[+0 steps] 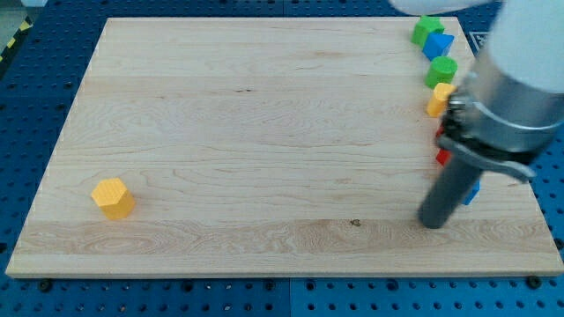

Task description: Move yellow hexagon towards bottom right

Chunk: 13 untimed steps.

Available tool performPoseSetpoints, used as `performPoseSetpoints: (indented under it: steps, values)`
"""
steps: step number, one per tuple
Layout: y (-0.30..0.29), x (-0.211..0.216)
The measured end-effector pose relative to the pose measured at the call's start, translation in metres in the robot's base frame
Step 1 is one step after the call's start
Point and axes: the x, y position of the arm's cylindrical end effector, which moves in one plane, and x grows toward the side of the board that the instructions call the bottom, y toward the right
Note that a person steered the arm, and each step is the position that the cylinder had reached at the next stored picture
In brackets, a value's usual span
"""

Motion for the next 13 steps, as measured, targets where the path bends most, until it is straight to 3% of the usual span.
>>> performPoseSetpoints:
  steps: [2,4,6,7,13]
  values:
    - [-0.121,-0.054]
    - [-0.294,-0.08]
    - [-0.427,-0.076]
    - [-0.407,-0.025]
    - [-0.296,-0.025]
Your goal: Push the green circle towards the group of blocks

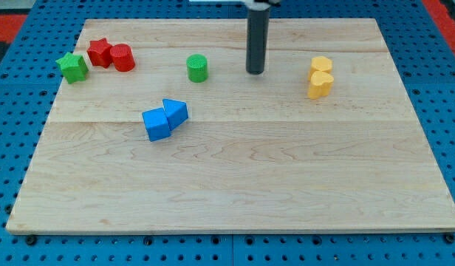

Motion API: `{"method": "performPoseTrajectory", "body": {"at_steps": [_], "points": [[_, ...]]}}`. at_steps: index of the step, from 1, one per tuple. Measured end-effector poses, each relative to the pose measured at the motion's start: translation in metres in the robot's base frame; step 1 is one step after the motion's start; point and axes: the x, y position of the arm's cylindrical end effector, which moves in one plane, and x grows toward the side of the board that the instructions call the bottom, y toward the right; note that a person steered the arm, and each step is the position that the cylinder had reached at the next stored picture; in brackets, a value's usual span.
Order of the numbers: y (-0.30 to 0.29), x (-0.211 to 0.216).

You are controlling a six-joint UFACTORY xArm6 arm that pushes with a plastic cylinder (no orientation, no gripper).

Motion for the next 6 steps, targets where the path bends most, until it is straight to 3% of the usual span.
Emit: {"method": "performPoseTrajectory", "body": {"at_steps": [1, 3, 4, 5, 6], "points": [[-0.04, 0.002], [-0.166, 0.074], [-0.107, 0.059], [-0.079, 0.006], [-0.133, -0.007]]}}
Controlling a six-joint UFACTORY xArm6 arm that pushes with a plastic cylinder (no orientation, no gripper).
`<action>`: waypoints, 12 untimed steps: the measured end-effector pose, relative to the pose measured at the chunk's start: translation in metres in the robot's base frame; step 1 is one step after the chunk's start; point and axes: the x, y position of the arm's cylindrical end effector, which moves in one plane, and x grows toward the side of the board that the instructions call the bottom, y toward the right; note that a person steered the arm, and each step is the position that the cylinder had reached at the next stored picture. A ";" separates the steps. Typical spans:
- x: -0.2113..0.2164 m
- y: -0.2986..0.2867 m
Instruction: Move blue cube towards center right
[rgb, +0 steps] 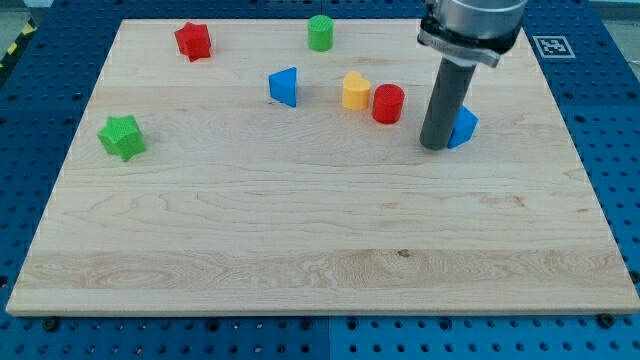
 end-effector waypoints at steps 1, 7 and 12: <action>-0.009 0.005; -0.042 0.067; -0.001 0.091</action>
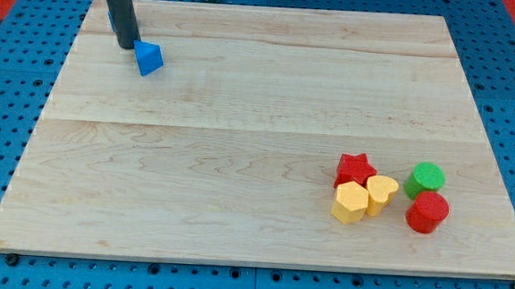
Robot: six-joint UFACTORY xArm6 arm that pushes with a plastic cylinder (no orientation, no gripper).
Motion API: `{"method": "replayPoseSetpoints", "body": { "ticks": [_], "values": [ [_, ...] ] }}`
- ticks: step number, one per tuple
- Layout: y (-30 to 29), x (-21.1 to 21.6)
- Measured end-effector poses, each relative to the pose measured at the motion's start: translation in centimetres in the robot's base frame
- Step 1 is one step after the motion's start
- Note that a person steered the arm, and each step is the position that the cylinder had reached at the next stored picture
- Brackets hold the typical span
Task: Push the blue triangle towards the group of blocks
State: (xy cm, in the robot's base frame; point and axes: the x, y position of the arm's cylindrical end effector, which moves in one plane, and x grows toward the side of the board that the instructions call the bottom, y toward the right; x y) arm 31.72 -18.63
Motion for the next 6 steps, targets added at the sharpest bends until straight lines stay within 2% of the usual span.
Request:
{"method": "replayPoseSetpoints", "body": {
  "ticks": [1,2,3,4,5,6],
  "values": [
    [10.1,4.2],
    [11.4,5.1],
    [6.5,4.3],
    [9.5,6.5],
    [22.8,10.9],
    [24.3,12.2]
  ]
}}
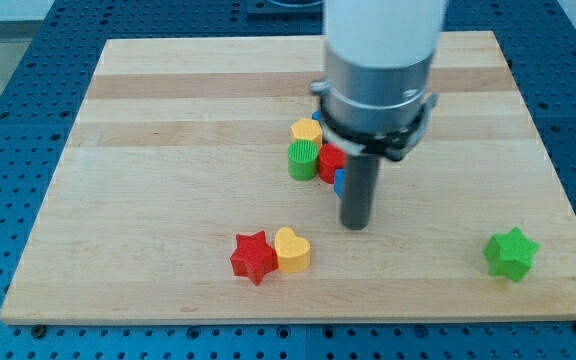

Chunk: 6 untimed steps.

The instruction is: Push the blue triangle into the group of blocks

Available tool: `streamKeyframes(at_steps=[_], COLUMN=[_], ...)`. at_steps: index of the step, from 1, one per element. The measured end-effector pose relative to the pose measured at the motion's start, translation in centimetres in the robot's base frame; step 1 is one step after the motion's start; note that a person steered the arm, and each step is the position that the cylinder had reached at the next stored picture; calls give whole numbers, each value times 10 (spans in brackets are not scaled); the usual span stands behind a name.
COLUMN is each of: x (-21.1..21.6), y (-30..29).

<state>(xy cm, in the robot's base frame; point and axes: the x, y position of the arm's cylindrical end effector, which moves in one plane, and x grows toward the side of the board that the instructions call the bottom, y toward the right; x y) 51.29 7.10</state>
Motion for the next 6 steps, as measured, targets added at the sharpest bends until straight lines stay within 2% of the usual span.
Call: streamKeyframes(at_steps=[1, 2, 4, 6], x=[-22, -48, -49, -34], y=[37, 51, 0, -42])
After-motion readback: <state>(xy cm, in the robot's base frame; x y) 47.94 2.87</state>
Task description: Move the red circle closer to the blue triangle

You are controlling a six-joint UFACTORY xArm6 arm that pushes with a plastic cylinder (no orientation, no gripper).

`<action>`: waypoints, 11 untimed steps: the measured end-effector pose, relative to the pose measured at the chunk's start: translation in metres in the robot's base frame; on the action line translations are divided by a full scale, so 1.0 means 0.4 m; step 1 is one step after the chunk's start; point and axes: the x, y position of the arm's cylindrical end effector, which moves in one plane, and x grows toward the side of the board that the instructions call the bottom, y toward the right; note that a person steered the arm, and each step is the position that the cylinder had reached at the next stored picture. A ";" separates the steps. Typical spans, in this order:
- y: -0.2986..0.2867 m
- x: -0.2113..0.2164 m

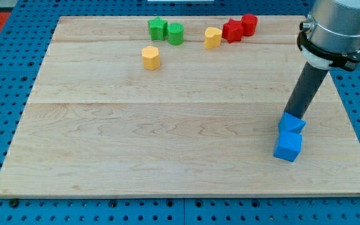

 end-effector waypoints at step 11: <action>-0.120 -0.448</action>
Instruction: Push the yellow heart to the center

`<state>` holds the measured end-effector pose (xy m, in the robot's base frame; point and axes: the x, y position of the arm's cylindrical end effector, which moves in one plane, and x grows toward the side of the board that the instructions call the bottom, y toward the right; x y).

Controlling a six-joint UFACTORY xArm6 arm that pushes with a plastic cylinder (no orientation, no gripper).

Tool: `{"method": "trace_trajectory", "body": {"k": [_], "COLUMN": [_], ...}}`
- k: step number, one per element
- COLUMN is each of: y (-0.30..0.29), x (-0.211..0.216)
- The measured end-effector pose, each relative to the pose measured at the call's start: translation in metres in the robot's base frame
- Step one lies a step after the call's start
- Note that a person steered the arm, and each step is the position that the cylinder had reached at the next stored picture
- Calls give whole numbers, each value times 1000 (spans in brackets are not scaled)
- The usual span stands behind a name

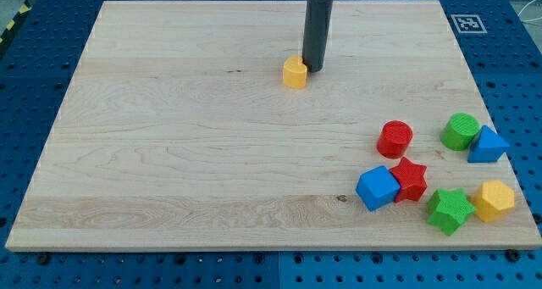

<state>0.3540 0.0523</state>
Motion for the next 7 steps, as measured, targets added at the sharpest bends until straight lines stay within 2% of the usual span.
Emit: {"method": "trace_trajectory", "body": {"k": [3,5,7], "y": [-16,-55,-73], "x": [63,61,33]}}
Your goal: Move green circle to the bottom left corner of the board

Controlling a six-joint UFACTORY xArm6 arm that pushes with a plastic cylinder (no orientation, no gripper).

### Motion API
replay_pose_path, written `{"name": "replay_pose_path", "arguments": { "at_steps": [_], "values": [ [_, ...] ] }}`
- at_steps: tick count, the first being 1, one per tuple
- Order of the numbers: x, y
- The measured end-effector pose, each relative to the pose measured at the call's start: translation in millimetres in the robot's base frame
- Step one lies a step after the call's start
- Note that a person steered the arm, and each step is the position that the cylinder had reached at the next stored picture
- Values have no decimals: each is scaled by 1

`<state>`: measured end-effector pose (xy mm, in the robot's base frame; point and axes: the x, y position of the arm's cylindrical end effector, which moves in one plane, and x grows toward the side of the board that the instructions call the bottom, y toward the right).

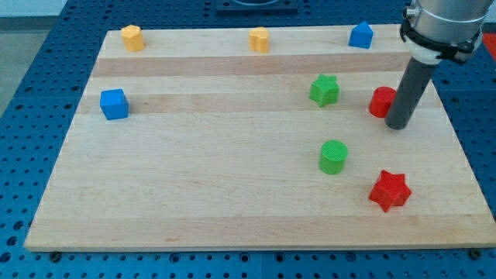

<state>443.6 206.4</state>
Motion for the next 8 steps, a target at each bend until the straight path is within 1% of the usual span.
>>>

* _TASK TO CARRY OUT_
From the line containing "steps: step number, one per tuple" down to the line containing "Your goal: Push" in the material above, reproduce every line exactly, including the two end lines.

* _FINISHED EXERCISE_
steps: step number, one per tuple
Layout: y (-0.30..0.29), x (-0.211..0.216)
The measured end-effector pose relative to the pose measured at the call's start, translation in metres in the robot's base frame
Step 1 is one step after the call's start
Point and axes: the x, y position of the arm's cylindrical end effector, which moves in one plane, and x grows toward the side of the board that the instructions call the bottom, y toward the right
Note that a person steered the arm, and each step is the position that the cylinder had reached at the next stored picture
In brackets, a value's usual span
"""

Motion for the next 13 steps, as measured, targets where the path bends most, until it is straight to 3% of the usual span.
>>> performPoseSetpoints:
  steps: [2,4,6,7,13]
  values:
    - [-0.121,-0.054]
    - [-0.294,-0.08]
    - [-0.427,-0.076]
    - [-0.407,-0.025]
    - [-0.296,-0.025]
Your goal: Push the green circle towards the group of blocks

The exercise is done, with nothing more to add.